== DATASET EXCERPT

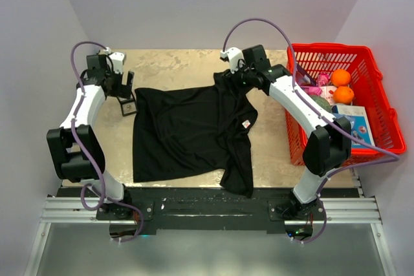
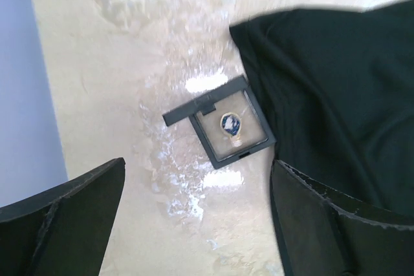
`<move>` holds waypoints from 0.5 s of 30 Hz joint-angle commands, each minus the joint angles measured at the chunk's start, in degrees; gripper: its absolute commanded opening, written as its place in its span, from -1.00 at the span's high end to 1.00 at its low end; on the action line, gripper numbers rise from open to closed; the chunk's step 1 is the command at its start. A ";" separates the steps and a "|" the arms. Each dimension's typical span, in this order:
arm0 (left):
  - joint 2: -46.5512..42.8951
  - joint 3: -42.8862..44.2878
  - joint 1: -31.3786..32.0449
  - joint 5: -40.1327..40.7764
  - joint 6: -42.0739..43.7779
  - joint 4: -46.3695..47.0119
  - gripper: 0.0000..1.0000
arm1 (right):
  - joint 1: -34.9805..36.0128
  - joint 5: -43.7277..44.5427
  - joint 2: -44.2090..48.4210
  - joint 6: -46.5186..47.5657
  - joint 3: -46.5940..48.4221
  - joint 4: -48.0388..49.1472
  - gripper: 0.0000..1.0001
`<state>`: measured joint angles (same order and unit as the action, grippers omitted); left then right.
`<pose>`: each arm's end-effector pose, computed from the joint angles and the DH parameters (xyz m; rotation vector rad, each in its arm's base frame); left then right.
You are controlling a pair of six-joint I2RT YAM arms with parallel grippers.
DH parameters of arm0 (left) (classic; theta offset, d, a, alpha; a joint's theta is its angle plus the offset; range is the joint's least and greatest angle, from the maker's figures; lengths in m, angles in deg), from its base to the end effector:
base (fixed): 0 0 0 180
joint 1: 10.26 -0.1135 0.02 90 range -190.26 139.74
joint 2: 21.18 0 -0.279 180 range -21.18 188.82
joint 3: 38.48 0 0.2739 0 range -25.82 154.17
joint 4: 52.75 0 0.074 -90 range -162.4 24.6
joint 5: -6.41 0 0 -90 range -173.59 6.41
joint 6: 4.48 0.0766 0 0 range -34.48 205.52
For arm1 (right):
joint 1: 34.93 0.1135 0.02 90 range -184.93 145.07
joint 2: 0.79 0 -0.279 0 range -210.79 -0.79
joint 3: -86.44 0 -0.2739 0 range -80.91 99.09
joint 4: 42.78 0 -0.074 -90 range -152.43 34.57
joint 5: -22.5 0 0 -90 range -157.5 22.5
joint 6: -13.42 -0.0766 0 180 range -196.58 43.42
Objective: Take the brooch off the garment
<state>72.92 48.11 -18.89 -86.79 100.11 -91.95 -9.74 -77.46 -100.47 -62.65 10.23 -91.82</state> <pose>0.4106 0.0580 0.2465 0.1506 2.3833 0.1254 0.3979 0.2018 0.3026 -0.8700 2.1938 0.3005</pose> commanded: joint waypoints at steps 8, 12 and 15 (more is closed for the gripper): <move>-6.48 16.58 -0.34 -15.52 -6.14 -0.70 -0.99 | 0.03 12.75 3.45 -8.91 15.37 1.58 -0.60; -5.08 26.58 -0.34 -13.94 -10.10 0.09 -0.99 | 0.12 17.50 0.98 -8.49 26.09 0.61 -0.61; -3.67 33.70 -0.34 -12.01 -12.65 -1.14 -0.99 | 0.12 20.41 0.54 -7.87 33.31 0.96 -0.73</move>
<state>69.97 72.17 -18.89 -98.92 92.77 -93.98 -9.76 -63.34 -100.07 -69.51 35.45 -92.82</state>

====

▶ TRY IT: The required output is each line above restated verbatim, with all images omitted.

▶ TASK RESPONSE:
`<move>` holds waypoints from 0.5 s of 30 Hz joint-angle commands, each minus the joint angles measured at the chunk's start, in degrees; gripper: its absolute commanded opening, written as its place in its span, from -1.00 at the span's high end to 1.00 at its low end; on the action line, gripper numbers rise from open to closed; the chunk's step 1 is the command at its start. A ";" separates the steps and a "|" the arms. Each dimension's typical span, in this order:
arm0 (left):
  - joint 2: -46.5512..42.8951
  - joint 3: -42.8862..44.2878
  - joint 1: -31.3786..32.0449
  - joint 5: -40.1327..40.7764
  - joint 6: -42.0739..43.7779
  - joint 4: -46.3695..47.0119
  - gripper: 0.0000..1.0000
arm1 (right):
  - joint 1: -34.9805..36.0128
  - joint 5: -43.7277..44.5427
  - joint 2: -44.2090..48.4210
  - joint 6: -46.5186..47.5657
  - joint 3: -46.5940..48.4221
  - joint 4: -48.0388..49.1472
  - gripper: 0.0000..1.0001
`<state>`: measured joint angles (same order and unit as the action, grippers omitted); left then right.
`<pose>`: each arm's end-effector pose, computed from the joint angles and the DH parameters (xyz m; rotation vector rad, each in its arm's base frame); left then right.
You are controlling a pair of six-joint I2RT YAM arms with parallel grippers.
DH parameters of arm0 (left) (classic; theta offset, d, a, alpha; a joint's theta is its angle plus the offset; range is the joint's least and greatest angle, from the maker's figures; lengths in m, angles in deg), from its base to the end effector:
base (fixed): 0 0 0 180
joint 1: 10.26 -0.1135 0.02 90 range -190.26 139.74
joint 2: 21.18 0 -0.279 180 range -21.18 188.82
joint 3: 38.48 0 0.2739 0 range -25.82 154.17
joint 4: 52.75 0 0.074 -90 range -162.4 24.6
joint 5: -6.41 0 0 -90 range -173.59 6.41
joint 6: 4.48 0.0766 0 0 range -34.48 205.52
For arm1 (right):
joint 1: 34.93 0.1135 0.02 90 range -184.93 145.07
joint 2: 0.79 0 -0.279 0 range -210.79 -0.79
joint 3: -86.44 0 -0.2739 0 range -80.91 99.09
joint 4: 42.78 0 -0.074 -90 range -152.43 34.57
joint 5: -22.5 0 0 -90 range -157.5 22.5
joint 6: -13.42 -0.0766 0 180 range -196.58 43.42
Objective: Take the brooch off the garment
<state>72.92 48.11 -18.89 -86.79 100.11 -91.95 -9.74 -77.46 -100.47 -62.65 10.23 -91.82</state> <pose>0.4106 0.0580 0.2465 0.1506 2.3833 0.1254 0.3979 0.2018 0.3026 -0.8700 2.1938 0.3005</pose> commanded: joint waypoints at steps 8, 12 and 15 (more is closed for the gripper): <move>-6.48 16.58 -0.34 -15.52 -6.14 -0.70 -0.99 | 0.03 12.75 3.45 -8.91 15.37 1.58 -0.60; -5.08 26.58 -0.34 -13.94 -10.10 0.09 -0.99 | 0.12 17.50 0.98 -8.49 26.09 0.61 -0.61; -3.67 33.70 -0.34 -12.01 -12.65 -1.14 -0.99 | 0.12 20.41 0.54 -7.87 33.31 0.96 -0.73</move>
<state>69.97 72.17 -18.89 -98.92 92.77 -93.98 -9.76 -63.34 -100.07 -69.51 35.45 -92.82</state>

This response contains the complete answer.